Impulsive behaviors – You might engage in harmful behaviors when angry. You overdo it, drive recklessly, shoplift, engage in risky sex, spend money you can’t afford, or binge eat. These risky behaviors may help you feel better in the moment, but these activities hurt you and the people around you in the long term.
Self-harm behavior – Such behavior includes making suicidal gestures or threats, thinking about suicide, or even carrying out a suicide attempt. Self-harm includes the rest of the efforts to hurt yourself without intent. Self-harm includes cutting and burning.
Explosive anger – You might struggle with intense anger and a short temper if you have BPD. You could have trouble getting consumed by rage, throwing things, or controlling you. It’s important to note that this anger isn’t constantly directed outwards. You may spend a lot of time being angry at yourself.

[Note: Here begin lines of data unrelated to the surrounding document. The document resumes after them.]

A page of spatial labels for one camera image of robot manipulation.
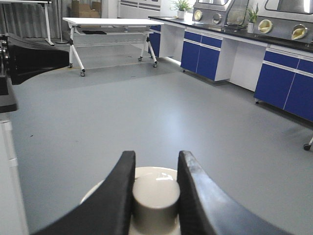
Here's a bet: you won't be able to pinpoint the potted green plant far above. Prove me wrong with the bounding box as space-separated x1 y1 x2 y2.
170 0 192 19

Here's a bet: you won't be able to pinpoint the long blue lab bench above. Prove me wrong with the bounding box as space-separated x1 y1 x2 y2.
151 17 313 121

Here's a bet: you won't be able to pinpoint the steel glove box left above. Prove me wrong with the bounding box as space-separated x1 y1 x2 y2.
192 0 249 28

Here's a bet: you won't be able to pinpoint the steel glove box right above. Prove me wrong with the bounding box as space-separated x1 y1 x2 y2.
254 0 313 44

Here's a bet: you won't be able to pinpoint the potted green plant near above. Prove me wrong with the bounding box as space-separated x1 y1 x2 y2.
246 3 259 33

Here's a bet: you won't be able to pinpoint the cardboard boxes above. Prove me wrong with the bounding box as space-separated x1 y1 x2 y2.
70 0 102 18

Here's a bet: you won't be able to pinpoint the steel glove box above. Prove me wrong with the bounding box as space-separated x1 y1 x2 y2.
254 0 313 44
192 0 249 28

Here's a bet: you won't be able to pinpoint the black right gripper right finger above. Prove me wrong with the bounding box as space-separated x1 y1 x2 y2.
177 150 287 235

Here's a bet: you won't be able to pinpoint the potted green plant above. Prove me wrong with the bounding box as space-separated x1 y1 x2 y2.
170 0 192 19
246 3 259 33

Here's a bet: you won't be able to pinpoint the white folding table on wheels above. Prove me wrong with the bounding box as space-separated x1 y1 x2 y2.
63 17 163 77

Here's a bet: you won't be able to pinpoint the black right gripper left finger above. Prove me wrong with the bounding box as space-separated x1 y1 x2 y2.
37 151 135 235

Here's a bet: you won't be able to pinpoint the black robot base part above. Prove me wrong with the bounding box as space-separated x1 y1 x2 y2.
0 33 69 113

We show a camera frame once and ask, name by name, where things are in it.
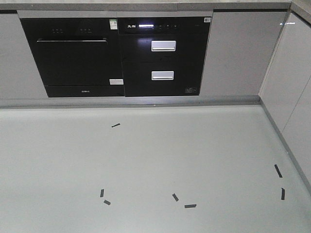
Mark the black disinfection cabinet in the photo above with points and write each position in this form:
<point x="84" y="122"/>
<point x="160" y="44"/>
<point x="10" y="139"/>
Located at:
<point x="187" y="62"/>

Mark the black tape strip right upper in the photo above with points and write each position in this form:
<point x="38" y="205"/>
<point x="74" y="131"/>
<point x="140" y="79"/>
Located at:
<point x="278" y="171"/>

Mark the silver upper drawer handle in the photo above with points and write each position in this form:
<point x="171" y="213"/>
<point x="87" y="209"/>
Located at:
<point x="163" y="46"/>

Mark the black built-in oven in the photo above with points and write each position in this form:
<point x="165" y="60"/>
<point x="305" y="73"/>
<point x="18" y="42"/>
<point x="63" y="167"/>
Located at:
<point x="76" y="57"/>

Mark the silver lower drawer handle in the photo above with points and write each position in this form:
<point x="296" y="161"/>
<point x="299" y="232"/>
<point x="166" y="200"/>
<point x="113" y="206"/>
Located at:
<point x="162" y="75"/>

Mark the black tape strip centre lower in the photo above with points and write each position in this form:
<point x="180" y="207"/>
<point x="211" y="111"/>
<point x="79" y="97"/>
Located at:
<point x="190" y="206"/>

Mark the silver drawer handle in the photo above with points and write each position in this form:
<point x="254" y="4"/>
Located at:
<point x="163" y="46"/>
<point x="162" y="75"/>

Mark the black tape strip right lower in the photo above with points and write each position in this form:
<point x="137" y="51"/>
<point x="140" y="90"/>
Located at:
<point x="282" y="194"/>

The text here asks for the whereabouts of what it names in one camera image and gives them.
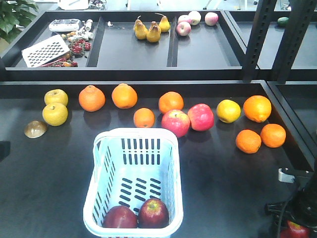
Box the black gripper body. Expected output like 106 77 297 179
264 195 317 229

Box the dark red apple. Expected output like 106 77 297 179
138 198 169 229
103 205 138 229
280 220 311 238

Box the light blue plastic basket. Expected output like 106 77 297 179
83 128 183 238

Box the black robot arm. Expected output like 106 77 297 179
264 168 317 232

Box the small orange right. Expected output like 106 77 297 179
260 123 286 148

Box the small orange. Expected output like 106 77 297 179
260 123 286 148
133 108 156 128
235 129 262 154

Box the small orange left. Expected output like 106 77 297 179
235 129 262 154

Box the large navel orange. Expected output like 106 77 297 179
243 95 271 123

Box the yellow orange citrus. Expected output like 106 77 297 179
216 99 241 123

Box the pink red apple right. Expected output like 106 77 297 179
187 103 214 131

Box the pink red apple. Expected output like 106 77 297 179
187 103 214 131
161 109 191 138

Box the black wood display stand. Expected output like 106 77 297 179
0 11 317 238

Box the pink red apple left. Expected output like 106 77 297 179
161 109 191 138

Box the large orange back left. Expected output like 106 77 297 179
158 91 184 114

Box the small orange middle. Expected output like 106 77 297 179
133 108 156 128

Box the dimpled orange far left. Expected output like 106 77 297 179
79 85 106 112

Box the yellow apple lower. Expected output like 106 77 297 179
42 103 68 126

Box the yellow apple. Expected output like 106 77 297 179
44 89 68 106
42 103 68 126

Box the yellow apple upper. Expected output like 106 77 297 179
44 89 68 106

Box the brown bread bun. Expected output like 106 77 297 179
24 120 48 139

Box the white perforated grater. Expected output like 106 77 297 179
21 35 69 67

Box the green potted plant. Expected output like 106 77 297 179
0 0 39 43

Emotional swings – Unstable moods and emotions are typical with BPD. One moment, you might feel happy, and sad in the next. Small things which people brush off send you into a psychological tailspin. These mood swings are extreme, but they tend to pass quickly (unlike the emotional swings of depression or bipolar disorder), usually lasting just a few minutes or hours.
Chronic feelings of emptiness – People with BPD often talk about feeling empty, as if there’s a hole or a void inside them. At the most, you may feel like you’re nothing or nobody so you try to fill the gap with things like food, drugs, or sex.
Questionable or out of touch with reality – Individuals with BPD often struggle with paranoia or suspicious thoughts about other people’s motives. You might lose touch with real experience, when under stress. You may feel spaced out, foggy, or as if you’re outside your own body.
Borderline Personality Disorder Treatment
Treatment of BPD has improved in recent years. Both individual and group psychotherapy have proven to be at least partially effective for most people with the disease. In the last fifteen decades, a new form of treatment referred to as Dialectical Behavior Therapy (DBT) has been developed specifically for the treatment of borderline personality disorder; it’s a technique that appears to be promising in studies. Medication treatment is prescribed based on the symptoms the individual presents. Mood stabilizers and antidepressants help as well. If a person with BPD experiences thought distortions, medications may be administered.
Psychotherapy is the ideal treatment for BPD; there are two major kinds of psychotherapy treatments in relation to the disorder:
Dialectical behavior therapy (DBT): DBT was designed specifically to treat the disease. Normally conducted through team, individual and phone counseling, DBT uses a skills-based approach to teach you to tolerate distress, help you regulate your emotions, and improve relationships.
Transference-focused psychotherapy (TFP): TFP centers on the relationship between you and your therapist, helping you understand the emotions and difficulties inevitably arising in the connection. You can apply what you have learned in different relationships.
Qualifying Borderline Personality Disorder Benefits
To qualify for disability benefits through Social Security, including Social Security Disability Income (SSDI) and/or Supplemental Security Income (SSI), you need to show that you are unable to work because of your impairment. You can convince Social Security in one of two ways:
Inability to work – You must provide evidence that you’re not able to do any work. Social Security will consider your physical and psychological abilities and impairments using its Residual Functional Capacity (RFC) form and will look at your age, job experience, and work history in considering your ability to work.
Meeting the disability listing – To meet with the listing, you must show that you have all the criteria noted in the Social Security blue book.